1. Field of the Invention
The present invention relates generally to beam index color television receivers, and, more particularly, is directed to a circuit for controlling the electron beam in a beam index color television receiver.
2. Description of the Prior Art
Beam index color television receivers are known which include a color cathode ray tube having a phosphor screen with red, green and blue color phosphor stripes arranged thereon in the horizontal line scanning direction and with phosphor index stripes arranged on the inner surface thereof also in the horizontal line scanning direction. As is well known, the color the phosphor stipes are arranged in RGB triads repetitively across the screen so as to be scanned by the single electron beam as the latter effects a horizontal line scan in, for example, left-to-right traverse. As the electron beam scans the color phosphor stripes, it also scans the index strips which emit light when excited by the scanning electron beam. A photo-detector responds to each excited phosphor index stripe to produce a signal whose frequency is equal to the frequency at which the phosphor index stripes are excited. Thus, as the electron beam scans a horizontal line across the display screen, the photo-detector generates a periodic index signal. The index signal which is derived from the scanning of the aforementioned phosphor index stripes is used to gate red, green and blue primary color signals onto, for example, the first grid of the cathode ray tube in successive time sequence. In particular, the electron beam is density-modulated with the red primary color signal when the electron beam scans each red phosphor stripe, with the green primary color signal when the beam scans each green phosphor stripe, and with the blue primary color signal when the beam scans each blue phosphor stripe, respectively. In such beam index color television receivers, it is known to arrange the index stripes so that three index stripes are provided for every two sets or triads of red, green and blue color phosphor stripes so that the pitch of the index phosphor stripes is not equal to an integer multiple of the pitch of one set or triad of color phosphor stripes. With such an arrangement, the phase of the index signal is not shifted with the varying excitation of the color phosphor stripes.
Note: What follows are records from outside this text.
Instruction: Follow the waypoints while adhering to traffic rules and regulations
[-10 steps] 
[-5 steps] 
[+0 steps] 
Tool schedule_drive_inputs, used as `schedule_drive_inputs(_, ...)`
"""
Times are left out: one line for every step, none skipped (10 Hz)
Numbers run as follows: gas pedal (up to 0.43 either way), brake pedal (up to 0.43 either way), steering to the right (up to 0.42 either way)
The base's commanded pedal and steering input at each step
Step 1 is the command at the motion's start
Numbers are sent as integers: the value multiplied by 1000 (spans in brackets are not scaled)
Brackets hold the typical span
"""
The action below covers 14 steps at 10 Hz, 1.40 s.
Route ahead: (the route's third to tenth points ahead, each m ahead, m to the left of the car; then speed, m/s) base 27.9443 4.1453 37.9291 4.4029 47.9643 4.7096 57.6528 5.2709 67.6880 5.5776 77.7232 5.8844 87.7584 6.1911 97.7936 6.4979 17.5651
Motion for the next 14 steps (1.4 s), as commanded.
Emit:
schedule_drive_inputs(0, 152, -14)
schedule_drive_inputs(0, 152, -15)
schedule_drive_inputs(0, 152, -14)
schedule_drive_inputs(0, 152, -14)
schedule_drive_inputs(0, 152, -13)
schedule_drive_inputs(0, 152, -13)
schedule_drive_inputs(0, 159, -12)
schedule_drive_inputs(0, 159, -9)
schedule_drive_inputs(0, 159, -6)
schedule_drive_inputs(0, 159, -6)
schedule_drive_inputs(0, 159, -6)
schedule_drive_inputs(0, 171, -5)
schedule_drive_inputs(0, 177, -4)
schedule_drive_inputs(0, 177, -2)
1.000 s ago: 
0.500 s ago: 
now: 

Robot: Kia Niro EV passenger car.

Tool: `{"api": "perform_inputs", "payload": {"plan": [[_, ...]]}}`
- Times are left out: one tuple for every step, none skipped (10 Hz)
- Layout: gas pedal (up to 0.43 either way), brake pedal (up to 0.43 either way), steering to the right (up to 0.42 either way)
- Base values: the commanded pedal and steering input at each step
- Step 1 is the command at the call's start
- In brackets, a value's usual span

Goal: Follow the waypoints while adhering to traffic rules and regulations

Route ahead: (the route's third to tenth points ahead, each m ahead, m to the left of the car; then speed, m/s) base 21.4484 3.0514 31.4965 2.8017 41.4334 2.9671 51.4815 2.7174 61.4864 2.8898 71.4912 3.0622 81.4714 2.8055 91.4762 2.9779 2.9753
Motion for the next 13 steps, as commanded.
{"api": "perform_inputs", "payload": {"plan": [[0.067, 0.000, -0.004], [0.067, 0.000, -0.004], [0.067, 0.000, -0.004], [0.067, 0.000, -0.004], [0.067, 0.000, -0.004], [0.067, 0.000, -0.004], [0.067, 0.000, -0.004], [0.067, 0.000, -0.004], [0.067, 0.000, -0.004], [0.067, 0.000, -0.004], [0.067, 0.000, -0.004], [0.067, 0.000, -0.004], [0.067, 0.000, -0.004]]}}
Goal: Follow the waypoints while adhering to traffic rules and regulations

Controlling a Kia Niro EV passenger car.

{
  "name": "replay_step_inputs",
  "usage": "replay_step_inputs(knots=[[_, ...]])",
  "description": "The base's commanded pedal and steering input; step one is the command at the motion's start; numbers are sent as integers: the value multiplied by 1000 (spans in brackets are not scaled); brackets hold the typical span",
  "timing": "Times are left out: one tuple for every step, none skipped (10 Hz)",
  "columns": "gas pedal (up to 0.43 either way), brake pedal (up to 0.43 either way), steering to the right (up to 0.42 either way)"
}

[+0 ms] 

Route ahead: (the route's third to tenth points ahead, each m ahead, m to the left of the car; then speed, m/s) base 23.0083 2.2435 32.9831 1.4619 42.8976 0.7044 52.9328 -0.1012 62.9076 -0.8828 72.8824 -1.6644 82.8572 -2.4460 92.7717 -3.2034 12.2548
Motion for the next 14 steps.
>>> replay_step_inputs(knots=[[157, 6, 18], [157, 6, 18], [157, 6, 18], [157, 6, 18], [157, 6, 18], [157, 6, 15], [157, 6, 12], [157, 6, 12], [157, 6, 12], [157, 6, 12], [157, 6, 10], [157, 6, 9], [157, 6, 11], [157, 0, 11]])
However, when the index stripes are so arranged, the gating of the primary color signals to modulate the scanning electron beam in respect to the respective color phosphor stripes becomes difficult. In such a case, the index signal is supplied to, for example, a PLL (phase-locked loop) circuit where it is frequency-multiplied to produce a signal having a frequency three times that of the so-called triplet frequency, the latter being determined by the pitch of one set or triad of color phosphor stripes and the scanning speed of the electron beam. However, when the signal having a frequency three times that of the triplex frequency is supplied to a one-third frequency divider to provide, for example, 3-phase gate signals for gating the respective primary color signals, to the control grid of the cathode ray tube it is necessary to provide a separate control means so that, upon initiation of the horizontal scanning operation, the respective gate signals have their phases aligned or matched to gate the primary color signals when the electron beam is positioned in respect to the corresponding color phosphor stripes.